__Assigned task__
What you return must match the records below exactly, down to each character.

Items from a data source

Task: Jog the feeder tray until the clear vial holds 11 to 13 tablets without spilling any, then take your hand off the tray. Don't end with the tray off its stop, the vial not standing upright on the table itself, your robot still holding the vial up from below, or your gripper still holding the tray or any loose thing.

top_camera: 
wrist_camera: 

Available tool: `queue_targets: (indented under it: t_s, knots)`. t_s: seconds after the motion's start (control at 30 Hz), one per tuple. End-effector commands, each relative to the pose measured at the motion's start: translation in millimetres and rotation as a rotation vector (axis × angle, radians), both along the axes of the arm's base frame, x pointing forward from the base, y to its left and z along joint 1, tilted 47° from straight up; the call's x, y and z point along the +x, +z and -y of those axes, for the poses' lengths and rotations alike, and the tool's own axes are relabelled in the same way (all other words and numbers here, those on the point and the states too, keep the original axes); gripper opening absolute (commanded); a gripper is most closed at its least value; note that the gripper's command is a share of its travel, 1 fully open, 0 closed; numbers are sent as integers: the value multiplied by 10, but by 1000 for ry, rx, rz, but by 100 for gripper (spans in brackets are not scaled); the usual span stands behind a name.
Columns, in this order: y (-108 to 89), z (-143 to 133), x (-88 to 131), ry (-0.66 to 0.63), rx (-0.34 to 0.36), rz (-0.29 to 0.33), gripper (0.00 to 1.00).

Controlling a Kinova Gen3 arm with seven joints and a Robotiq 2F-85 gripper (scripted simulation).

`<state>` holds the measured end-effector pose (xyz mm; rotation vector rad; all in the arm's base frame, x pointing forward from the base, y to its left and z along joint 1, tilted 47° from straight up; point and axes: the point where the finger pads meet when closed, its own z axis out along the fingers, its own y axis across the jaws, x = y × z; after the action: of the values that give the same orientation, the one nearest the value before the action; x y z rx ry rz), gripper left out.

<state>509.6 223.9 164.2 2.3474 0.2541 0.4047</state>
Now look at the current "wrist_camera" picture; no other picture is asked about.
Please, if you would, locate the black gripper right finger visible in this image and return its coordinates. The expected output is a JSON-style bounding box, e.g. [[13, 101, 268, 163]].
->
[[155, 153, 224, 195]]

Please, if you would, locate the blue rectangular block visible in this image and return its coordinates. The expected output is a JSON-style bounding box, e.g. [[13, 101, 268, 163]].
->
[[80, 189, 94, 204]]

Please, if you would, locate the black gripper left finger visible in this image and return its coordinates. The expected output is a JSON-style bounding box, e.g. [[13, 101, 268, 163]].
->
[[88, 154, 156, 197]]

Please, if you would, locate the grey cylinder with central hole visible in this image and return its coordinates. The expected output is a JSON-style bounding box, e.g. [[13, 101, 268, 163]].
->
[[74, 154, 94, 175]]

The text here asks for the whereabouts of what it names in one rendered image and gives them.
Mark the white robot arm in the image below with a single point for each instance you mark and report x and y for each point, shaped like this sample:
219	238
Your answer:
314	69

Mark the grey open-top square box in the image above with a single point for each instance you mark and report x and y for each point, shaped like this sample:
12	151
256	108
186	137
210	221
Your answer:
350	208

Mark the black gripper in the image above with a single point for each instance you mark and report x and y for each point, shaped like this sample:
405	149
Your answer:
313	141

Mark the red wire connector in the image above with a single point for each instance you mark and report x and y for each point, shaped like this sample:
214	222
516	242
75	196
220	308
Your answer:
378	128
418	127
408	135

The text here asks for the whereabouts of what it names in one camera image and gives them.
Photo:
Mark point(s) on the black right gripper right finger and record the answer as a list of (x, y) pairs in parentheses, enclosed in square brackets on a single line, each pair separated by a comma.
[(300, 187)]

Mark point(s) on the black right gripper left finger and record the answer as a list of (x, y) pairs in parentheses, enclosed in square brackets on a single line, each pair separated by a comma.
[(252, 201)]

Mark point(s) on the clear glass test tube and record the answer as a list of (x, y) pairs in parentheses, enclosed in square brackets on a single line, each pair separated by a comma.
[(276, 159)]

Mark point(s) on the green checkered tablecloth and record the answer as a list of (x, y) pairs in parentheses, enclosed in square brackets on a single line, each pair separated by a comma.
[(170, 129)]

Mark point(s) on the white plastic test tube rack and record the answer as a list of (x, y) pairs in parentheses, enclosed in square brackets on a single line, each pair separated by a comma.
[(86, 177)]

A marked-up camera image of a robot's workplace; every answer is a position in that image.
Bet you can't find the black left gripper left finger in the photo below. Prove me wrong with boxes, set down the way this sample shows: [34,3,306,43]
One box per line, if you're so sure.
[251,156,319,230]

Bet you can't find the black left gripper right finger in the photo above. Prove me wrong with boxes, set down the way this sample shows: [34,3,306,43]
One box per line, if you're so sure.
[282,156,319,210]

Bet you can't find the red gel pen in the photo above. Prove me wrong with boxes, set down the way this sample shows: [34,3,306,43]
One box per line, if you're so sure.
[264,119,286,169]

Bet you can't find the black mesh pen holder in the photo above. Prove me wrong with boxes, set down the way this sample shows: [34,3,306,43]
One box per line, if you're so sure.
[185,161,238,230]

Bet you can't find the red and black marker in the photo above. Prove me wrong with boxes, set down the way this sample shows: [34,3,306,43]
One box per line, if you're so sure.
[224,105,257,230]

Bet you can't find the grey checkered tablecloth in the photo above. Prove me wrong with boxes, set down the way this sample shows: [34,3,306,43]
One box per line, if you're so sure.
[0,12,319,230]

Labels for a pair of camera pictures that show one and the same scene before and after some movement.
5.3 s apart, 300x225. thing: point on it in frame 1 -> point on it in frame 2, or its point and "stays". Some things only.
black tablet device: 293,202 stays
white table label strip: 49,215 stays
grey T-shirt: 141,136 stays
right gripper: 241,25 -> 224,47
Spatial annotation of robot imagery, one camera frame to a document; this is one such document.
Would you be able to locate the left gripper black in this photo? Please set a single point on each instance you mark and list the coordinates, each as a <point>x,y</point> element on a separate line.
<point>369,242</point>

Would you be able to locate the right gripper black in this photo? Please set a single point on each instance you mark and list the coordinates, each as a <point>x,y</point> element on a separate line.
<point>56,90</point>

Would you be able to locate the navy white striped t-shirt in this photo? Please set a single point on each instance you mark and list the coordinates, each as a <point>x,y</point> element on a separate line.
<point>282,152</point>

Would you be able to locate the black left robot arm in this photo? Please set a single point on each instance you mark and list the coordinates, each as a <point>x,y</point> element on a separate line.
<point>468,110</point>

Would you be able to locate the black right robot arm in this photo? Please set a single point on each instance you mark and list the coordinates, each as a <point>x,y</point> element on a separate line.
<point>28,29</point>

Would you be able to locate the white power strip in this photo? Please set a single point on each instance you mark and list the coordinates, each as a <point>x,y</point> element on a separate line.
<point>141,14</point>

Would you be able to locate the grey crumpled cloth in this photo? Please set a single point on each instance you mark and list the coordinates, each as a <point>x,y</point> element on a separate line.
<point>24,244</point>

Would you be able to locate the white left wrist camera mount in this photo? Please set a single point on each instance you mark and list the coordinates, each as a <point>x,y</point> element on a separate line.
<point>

__Solution to this exercise__
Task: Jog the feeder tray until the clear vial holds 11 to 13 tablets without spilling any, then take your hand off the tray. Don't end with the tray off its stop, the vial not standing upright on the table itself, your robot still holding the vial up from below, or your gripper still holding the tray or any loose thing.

top_camera: 
wrist_camera: 

Available tool: `queue_targets: (indented under it: t_s, knots)`. t_s: seconds after the motion's start (control at 30 Hz), one per tuple. End-effector commands, each relative to the pose measured at the motion's start: translation in millimetres and rotation as a rotation vector (axis × angle, radians), both along the axes of the arm's base frame, x pointing forward from the base, y to its left and z along joint 1, tilted 47° from straight up; the call's x, y and z point along the +x, +z and -y of those axes, for the poses' lengths and rotations alike, and the tool's own axes are relabelled in the same way (all other words and numbers here, those on the point and the states too, keep the original axes); gripper opening absolute (commanded); a gripper is most closed at its least value; note that the gripper's command is a share of its travel, 1 fully open, 0 closed; numbers are sent as integers: the value multiplied by 10, but by 1000 for ry, rx, rz, but by 100 for gripper (spans in brackets are not scaled); the usual span stands behind a name.
Columns, in this order: y (-108 to 89), z (-143 to 133), x (-88 to 131), ry (-0.66 to 0.63), rx (-0.34 to 0.36), rz (-0.29 to 0.33), gripper (0.00 to 1.00).

Controlling a Kinova Gen3 arm with seven joints and a Robotiq 2F-85 gripper (scripted simulation).

`<state>` holds the measured end-effector pose (xyz mm; rotation vector rad; all in the arm's base frame, x pointing forward from the base, y to its left and z along joint 1, tilted 47° from straight up; point and axes: the point where the finger pads meet when closed, its own z axis out along the fingers, its own y axis across the jaws, x = y × z; after the action: of the values that give the same orientation, the one nearest the value before the action; x y z rx ry rz), gripper left out.

<state>509.6 223.9 164.2 2.3474 0.2541 0.4047</state>
Now look at the current "wrist_camera" picture; no other picture is asked about.
Please, if you would, locate the black gripper right finger visible in this image and return its coordinates. The expected output is a JSON-style bounding box, e.g. [[13, 101, 268, 163]].
->
[[155, 153, 224, 195]]

Please, if you would, locate the blue rectangular block visible in this image and return its coordinates. The expected output is a JSON-style bounding box, e.g. [[13, 101, 268, 163]].
->
[[80, 189, 94, 204]]

Please, if you would, locate the black gripper left finger visible in this image and return its coordinates. The expected output is a JSON-style bounding box, e.g. [[13, 101, 268, 163]].
->
[[88, 154, 156, 197]]

Please, if you would, locate the grey cylinder with central hole visible in this image and return its coordinates. The expected output is a JSON-style bounding box, e.g. [[13, 101, 268, 163]].
->
[[74, 154, 94, 175]]

The text here asks for the whereabouts of what it names in one rendered image and gives them.
Mark the white robot arm in the image below with a single point for each instance you mark and report x and y for each point, shaped like this sample:
219	238
Your answer:
314	69

Mark the grey open-top square box in the image above with a single point for each instance you mark and report x and y for each point, shaped like this sample:
12	151
256	108
186	137
210	221
Your answer:
350	208

Mark the black gripper in the image above with a single point for each instance you mark and report x and y for each point, shaped like this sample:
405	149
Your answer:
313	141

Mark the red wire connector in the image above with a single point for each instance you mark and report x and y for each point, shaped like this sample:
214	222
516	242
75	196
220	308
Your answer:
378	128
418	127
408	135

The text here asks for the whereabouts of what it names in one camera image and gives them.
Photo:
Mark point(s) on the black right gripper right finger and record the answer as a list of (x, y) pairs in parentheses, enclosed in square brackets on a single line, each pair separated by a comma.
[(300, 187)]

Mark point(s) on the black right gripper left finger and record the answer as a list of (x, y) pairs in parentheses, enclosed in square brackets on a single line, each pair separated by a comma.
[(252, 201)]

Mark point(s) on the clear glass test tube and record the answer as a list of (x, y) pairs in parentheses, enclosed in square brackets on a single line, each pair separated by a comma.
[(276, 159)]

Mark point(s) on the green checkered tablecloth and record the answer as a list of (x, y) pairs in parentheses, enclosed in square brackets on a single line, each pair separated by a comma.
[(170, 129)]

Mark point(s) on the white plastic test tube rack and record the answer as a list of (x, y) pairs in parentheses, enclosed in square brackets on a single line, each pair separated by a comma.
[(86, 177)]

A marked-up camera image of a robot's workplace; every answer is a position in that image.
Bet you can't find the black left gripper left finger in the photo below. Prove me wrong with boxes, set down the way this sample shows: [34,3,306,43]
One box per line, if you're so sure.
[251,156,319,230]

Bet you can't find the black left gripper right finger in the photo above. Prove me wrong with boxes, set down the way this sample shows: [34,3,306,43]
One box per line, if you're so sure.
[282,156,319,210]

Bet you can't find the red gel pen in the photo above. Prove me wrong with boxes, set down the way this sample shows: [34,3,306,43]
One box per line, if you're so sure.
[264,119,286,169]

Bet you can't find the black mesh pen holder in the photo above. Prove me wrong with boxes, set down the way this sample shows: [34,3,306,43]
One box per line, if you're so sure.
[185,161,238,230]

Bet you can't find the red and black marker in the photo above. Prove me wrong with boxes, set down the way this sample shows: [34,3,306,43]
One box per line, if you're so sure.
[224,105,257,230]

Bet you can't find the grey checkered tablecloth in the photo above. Prove me wrong with boxes, set down the way this sample shows: [34,3,306,43]
One box per line, if you're so sure.
[0,12,319,230]

Labels for a pair of camera pictures that show one and the same scene before and after some movement.
5.3 s apart, 300x225. thing: point on it in frame 1 -> point on it in frame 2, or its point and "stays". Some things only.
black tablet device: 293,202 stays
white table label strip: 49,215 stays
grey T-shirt: 141,136 stays
right gripper: 241,25 -> 224,47
Spatial annotation of robot imagery, one camera frame to a document; this is one such document.
Would you be able to locate the left gripper black in this photo? Please set a single point on each instance you mark and list the coordinates, each as a <point>x,y</point> element on a separate line.
<point>369,242</point>

Would you be able to locate the right gripper black in this photo? Please set a single point on each instance you mark and list the coordinates, each as a <point>x,y</point> element on a separate line.
<point>56,90</point>

Would you be able to locate the navy white striped t-shirt in this photo? Please set a single point on each instance you mark and list the coordinates, each as a <point>x,y</point> element on a separate line.
<point>282,152</point>

Would you be able to locate the black left robot arm in this photo? Please set a single point on each instance you mark and list the coordinates, each as a <point>x,y</point> element on a separate line.
<point>468,110</point>

Would you be able to locate the black right robot arm in this photo? Please set a single point on each instance you mark and list the coordinates, each as a <point>x,y</point> element on a separate line.
<point>28,29</point>

Would you be able to locate the white power strip in this photo? Please set a single point on each instance you mark and list the coordinates, each as a <point>x,y</point> element on a separate line.
<point>141,14</point>

Would you be able to locate the grey crumpled cloth in this photo? Please set a single point on each instance you mark and list the coordinates, each as a <point>x,y</point> element on a separate line.
<point>24,244</point>

Would you be able to locate the white left wrist camera mount in this photo? Please set a single point on each instance you mark and list the coordinates, each as a <point>x,y</point> element on a separate line.
<point>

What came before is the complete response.